Records shown.
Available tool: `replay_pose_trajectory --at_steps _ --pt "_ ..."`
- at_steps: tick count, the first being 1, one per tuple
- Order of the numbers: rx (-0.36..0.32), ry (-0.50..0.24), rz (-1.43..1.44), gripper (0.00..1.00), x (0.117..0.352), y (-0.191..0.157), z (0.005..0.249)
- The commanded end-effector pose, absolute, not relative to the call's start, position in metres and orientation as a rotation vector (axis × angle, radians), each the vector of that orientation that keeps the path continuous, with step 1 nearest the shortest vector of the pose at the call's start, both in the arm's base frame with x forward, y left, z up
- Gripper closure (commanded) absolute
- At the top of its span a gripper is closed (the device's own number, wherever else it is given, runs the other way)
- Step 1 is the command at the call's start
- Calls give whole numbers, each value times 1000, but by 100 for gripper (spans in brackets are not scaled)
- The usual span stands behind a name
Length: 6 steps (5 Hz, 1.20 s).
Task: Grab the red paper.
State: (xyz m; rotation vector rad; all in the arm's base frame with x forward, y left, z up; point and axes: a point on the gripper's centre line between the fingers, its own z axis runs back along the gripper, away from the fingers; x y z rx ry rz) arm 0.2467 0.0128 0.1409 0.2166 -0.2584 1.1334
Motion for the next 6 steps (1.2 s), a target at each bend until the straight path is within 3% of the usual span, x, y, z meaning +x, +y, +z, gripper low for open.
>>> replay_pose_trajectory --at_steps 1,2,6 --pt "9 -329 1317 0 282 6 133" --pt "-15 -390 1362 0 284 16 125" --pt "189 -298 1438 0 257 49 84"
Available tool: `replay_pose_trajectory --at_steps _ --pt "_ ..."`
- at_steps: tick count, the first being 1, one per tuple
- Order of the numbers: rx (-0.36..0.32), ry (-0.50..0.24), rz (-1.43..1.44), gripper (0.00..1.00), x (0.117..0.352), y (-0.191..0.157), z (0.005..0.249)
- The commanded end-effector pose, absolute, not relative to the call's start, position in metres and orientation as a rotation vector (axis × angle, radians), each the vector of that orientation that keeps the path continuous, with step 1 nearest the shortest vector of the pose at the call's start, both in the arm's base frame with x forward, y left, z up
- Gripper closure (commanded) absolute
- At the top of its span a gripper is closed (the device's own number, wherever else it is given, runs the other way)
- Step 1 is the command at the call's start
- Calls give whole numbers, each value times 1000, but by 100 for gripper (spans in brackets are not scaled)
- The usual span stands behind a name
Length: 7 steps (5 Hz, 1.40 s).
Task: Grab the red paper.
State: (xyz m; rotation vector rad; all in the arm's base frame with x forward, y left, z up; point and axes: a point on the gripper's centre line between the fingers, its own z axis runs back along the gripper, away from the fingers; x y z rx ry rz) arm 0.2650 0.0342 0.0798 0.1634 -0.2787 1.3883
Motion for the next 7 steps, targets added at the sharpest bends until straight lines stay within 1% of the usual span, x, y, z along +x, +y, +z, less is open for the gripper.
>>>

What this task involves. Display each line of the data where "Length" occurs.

Worked solution.
Length: 6 steps (5 Hz, 1.20 s).
Length: 7 steps (5 Hz, 1.40 s).

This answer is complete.